Clinicians may fear that their jobs will be taken over by Dr Watson, the IBM computer which beat humans at Jeopardy and which identifies cancers at an insanely efficient rate through its ability to process vast amounts of data.

“The car put blacksmiths out of business, but the art of transportation was enhanced,” says Nosta. “We are going to advance the art of medicine. It’s not about making doctors obsolete – the human touch is, in essence, part of the human reality.”

The idea that healthcare is “broken” is a global issue, with rising costs and increases in diabetes, cancer and obesity. “There is a social imperative with regard to evolving healthcare needs on a global scale,” says Nosta.

Digital health may allow people to proactively, rather than reactively, manage their health, so while it may not ostensibly be about illness prevention, the knock-on effect may be just that.


Personal records
The linchpin of many emerging digital health applications is the smartphone. If an ultrasound probe costing €5,000 can be attached to a smartphone which can send images and receive diagnosis via the internet, there are huge implications for the future of healthcare, particularly in parts of the developing world with less access to traditional healthcare facilities.

The take-up of this “digital house call” whereby a physician can diagnose and prescribe treatment online may see varying take-up patterns because of fundamental societal differences.

While increased digitalisation of personal records may smack of “Big Brother” to many, the ability to measure and record health continuously, rather than periodically, for example blood sugar levels in diabetics, will certainly result in better health management.

Big Data may also allow for more tailored healthcare. “Right now, medicine is usually practised in aggregate,” says Nosta. “Decisions that physicians make are usually based on large medical trials where averages determine the therapeutic decision. Digital health may put a spin on that where individualised data or analyses can help tailor a therapy to be more specific.”

There is currently a hotbed of activity around digital health in the US, London and Dublin, but applicants to the HealthXL programme have come from all over – Canada, Ghana, Finland, Ireland and Australia.

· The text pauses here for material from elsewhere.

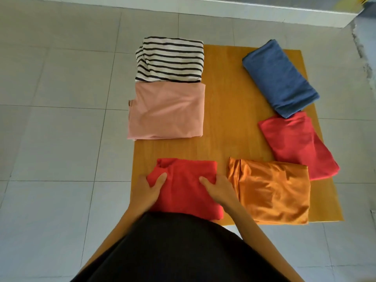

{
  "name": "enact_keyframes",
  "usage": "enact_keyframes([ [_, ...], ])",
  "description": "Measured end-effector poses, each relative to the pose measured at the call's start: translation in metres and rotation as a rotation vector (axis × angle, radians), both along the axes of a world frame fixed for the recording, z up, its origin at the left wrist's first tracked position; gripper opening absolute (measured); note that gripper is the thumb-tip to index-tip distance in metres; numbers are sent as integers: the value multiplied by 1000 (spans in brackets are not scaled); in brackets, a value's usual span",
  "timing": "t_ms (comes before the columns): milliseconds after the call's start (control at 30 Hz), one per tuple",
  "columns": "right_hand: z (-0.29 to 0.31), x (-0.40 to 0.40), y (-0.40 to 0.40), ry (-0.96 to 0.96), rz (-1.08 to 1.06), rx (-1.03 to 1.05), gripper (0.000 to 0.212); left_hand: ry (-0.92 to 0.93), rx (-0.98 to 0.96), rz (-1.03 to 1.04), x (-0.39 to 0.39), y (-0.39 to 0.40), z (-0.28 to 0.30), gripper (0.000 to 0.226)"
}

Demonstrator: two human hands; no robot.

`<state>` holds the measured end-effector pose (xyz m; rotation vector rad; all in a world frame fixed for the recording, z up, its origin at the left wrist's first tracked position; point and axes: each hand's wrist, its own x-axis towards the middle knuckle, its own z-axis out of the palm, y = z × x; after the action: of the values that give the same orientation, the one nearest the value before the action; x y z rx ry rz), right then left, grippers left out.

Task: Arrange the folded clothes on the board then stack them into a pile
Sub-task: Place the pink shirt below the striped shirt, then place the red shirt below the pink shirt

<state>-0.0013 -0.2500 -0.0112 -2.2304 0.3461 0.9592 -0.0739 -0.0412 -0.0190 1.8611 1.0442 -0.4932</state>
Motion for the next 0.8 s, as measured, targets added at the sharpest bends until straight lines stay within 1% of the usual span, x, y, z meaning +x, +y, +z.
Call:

While many of the proponents of digital health say that their products are about finding solutions for both clinician and patient, there’s no doubt money to be made in this space.


Extensive investment
VC funding in the sphere rose from $968 million in 2011 to $1,413 million in 2012 in the US and multinationals such as Nike, GSK and IBM and philanthropic organisations are taking note.

John Scully, former Apple CEO, says that he believes the digital health movement will be bigger than the personal computer movement and has invested extensively in the area. IBM Watson and Qualcomm Health Management have also made great strides in the area.

In the words of John Nosta, “It’s fair to say that the toothpaste is out of its tube and it’s not going back.”